A Couple Recent Win-Vector Posts

I’ve been neglecting to announce my Win-Vector posts here — but I’ve not stopped writing them. Here are the two most recent:

Wanted: A Perfect Scatterplot (with Marginals)

In which I explore how to make what Matlab calls a “scatterhist:” a scatterplot, with marginal distribution plots on the sides. My version optionally adds the best linear fit to the scatterplot:

NewImage

I also show how to do with it with ggMarginal(), from the ggExtra package.

Working with Sessionized Data 1: Evaluating Hazard Models

This is the start of a mini-series of posts, discussing the analysis of sessionized log data.

NewImage

Log data is a very thin data form where different facts about different individuals are written across many different rows. Converting log data into a ready for analysis form is called sessionizing. We are going to share a short series of articles showing important aspects of sessionizing and modeling log data.
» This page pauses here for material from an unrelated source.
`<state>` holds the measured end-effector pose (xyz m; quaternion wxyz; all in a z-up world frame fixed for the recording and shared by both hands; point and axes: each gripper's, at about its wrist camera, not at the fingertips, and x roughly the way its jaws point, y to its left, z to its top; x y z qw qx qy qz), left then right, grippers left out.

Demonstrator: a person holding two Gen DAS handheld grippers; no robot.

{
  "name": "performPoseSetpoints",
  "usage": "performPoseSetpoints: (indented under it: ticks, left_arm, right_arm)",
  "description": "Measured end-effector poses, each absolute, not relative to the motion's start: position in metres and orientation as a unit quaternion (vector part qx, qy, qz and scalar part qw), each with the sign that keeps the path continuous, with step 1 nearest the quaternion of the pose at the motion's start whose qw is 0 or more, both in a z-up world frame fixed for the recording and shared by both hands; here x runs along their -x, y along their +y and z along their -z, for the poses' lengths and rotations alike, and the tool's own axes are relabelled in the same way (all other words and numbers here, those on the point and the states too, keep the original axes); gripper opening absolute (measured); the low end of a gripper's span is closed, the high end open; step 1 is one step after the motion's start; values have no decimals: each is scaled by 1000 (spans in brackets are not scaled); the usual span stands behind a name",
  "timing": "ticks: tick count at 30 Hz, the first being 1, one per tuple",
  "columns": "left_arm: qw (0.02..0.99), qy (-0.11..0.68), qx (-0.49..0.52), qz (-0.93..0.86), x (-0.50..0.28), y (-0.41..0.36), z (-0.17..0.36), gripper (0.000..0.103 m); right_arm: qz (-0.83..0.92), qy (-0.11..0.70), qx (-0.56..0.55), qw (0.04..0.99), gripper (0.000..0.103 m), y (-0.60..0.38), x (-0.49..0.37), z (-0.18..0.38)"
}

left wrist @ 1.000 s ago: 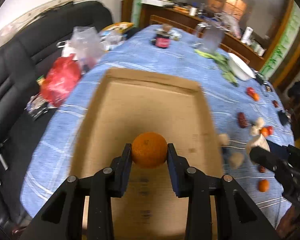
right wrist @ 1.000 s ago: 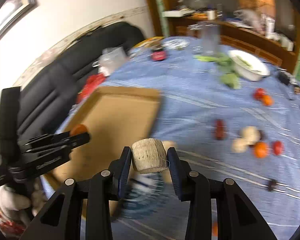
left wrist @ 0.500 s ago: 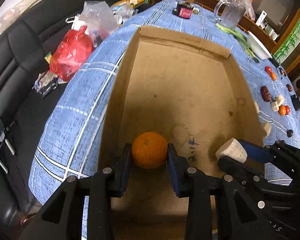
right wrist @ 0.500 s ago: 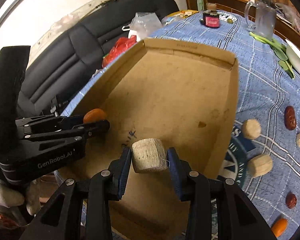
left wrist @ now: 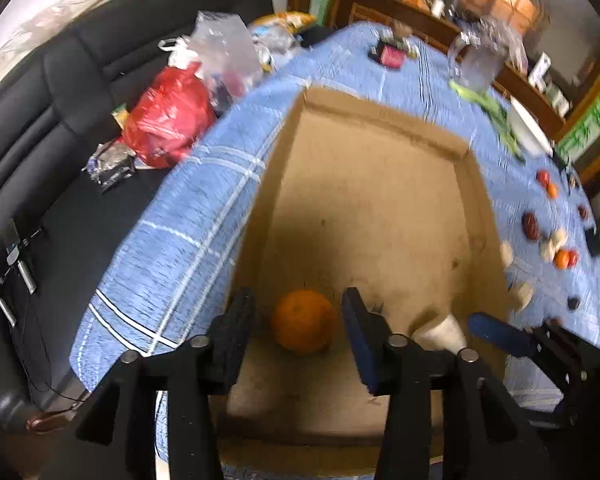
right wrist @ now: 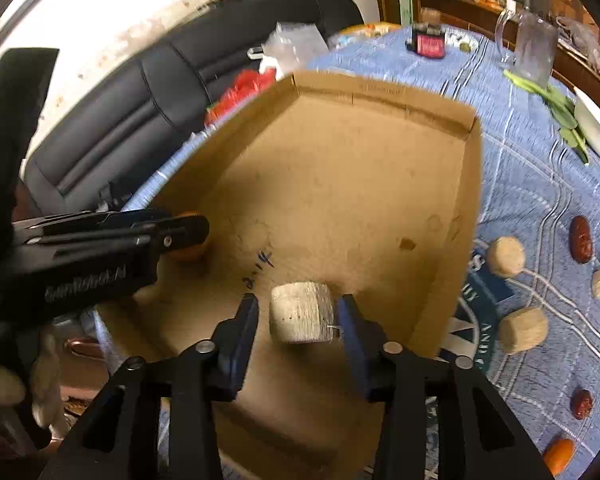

Each article will touch on one aspect of the problem in a simplified and idealized setting. In this article we will discuss the importance of dealing with time and of picking a business appropriate goal when evaluating predictive models.

Click on the links to read.

Enjoy.

Two New Articles

Two new articles, one on the Win-Vector blog, plus a guest post on the Fliptop blog:

Random Test/Train Split is not Always Enough discusses the potential limitations of a randomized test/train split when your training data and future data are not truly exchangeable, due to time dependent effects, serial correlation, concept changes, or data-grouping.

Don’t Use Black-Box Testing to Select a Predictive Lead Scoring Vendor is a commissioned piece for one of our clients, and hosted on their blog. This is related to the first post: if you are running an evaluation of a potential vendor’s decision system, then that test should reflect the environment in which the decision system will be deployed. In particular, if your data has any of the non-exchangeablity properties that we discuss above, then your evaluation setup should reflect that.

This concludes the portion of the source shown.